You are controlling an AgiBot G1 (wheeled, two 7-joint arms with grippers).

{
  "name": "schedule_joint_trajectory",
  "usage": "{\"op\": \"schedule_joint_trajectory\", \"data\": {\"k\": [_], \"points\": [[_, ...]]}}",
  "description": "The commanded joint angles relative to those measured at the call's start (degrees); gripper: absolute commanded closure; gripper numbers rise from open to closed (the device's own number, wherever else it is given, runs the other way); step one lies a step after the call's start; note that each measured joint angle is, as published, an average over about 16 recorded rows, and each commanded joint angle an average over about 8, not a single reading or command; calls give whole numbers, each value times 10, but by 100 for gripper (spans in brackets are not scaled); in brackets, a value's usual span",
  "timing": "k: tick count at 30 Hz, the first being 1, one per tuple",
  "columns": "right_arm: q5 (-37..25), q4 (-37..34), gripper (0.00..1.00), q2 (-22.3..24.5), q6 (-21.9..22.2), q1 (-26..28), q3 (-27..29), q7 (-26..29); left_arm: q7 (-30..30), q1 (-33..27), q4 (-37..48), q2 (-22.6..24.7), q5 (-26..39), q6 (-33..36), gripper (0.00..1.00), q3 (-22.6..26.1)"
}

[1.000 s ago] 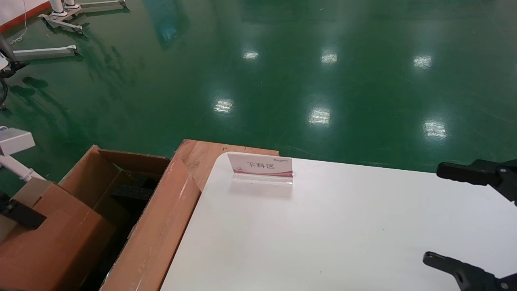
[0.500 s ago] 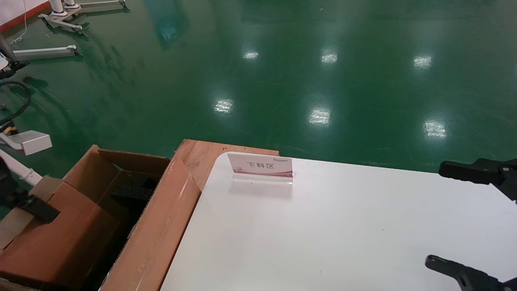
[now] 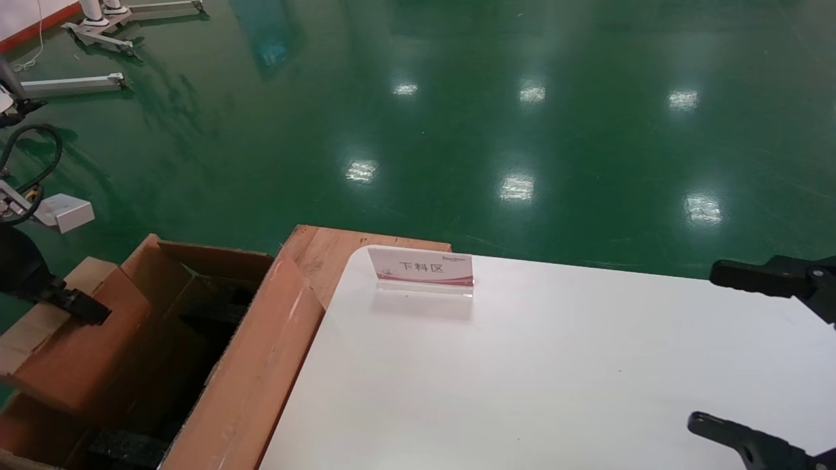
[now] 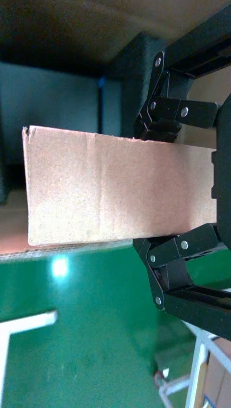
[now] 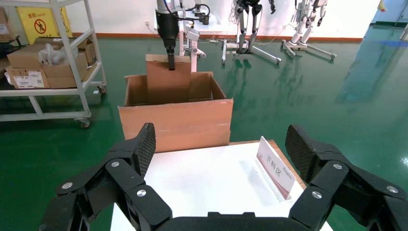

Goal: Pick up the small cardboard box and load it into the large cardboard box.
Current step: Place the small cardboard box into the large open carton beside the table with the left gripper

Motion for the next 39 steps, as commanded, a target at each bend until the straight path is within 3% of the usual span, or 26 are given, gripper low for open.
{"op": "schedule_joint_trajectory", "data": {"k": [1, 29, 31, 37, 39], "points": [[0, 0, 0, 0, 0, 0, 0, 0, 6, 17, 18, 4, -2, -20, 100, -2], [1, 0, 0, 0, 0, 0, -1, 0, 27, 127, 81, 17, -55, -63, 100, -37], [1, 0, 0, 0, 0, 0, -1, -1, 27, 132, 83, 17, -56, -66, 87, -38], [1, 0, 0, 0, 1, 0, -1, -1, 28, 147, 87, 19, -60, -73, 12, -40], [1, 0, 0, 1, 1, 0, -1, -1, 28, 149, 88, 19, -61, -74, 0, -41]]}}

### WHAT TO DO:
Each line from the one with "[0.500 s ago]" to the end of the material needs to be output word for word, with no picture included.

### WRITTEN RESPONSE:
[0.500 s ago] 
[now] 
[now] 
[now] 

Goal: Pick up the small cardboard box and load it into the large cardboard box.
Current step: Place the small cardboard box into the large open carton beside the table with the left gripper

Motion for the next 39 steps, as commanded, a target at each bend until the straight path is within 3% of the usual span, or 26 are given, gripper low for open.
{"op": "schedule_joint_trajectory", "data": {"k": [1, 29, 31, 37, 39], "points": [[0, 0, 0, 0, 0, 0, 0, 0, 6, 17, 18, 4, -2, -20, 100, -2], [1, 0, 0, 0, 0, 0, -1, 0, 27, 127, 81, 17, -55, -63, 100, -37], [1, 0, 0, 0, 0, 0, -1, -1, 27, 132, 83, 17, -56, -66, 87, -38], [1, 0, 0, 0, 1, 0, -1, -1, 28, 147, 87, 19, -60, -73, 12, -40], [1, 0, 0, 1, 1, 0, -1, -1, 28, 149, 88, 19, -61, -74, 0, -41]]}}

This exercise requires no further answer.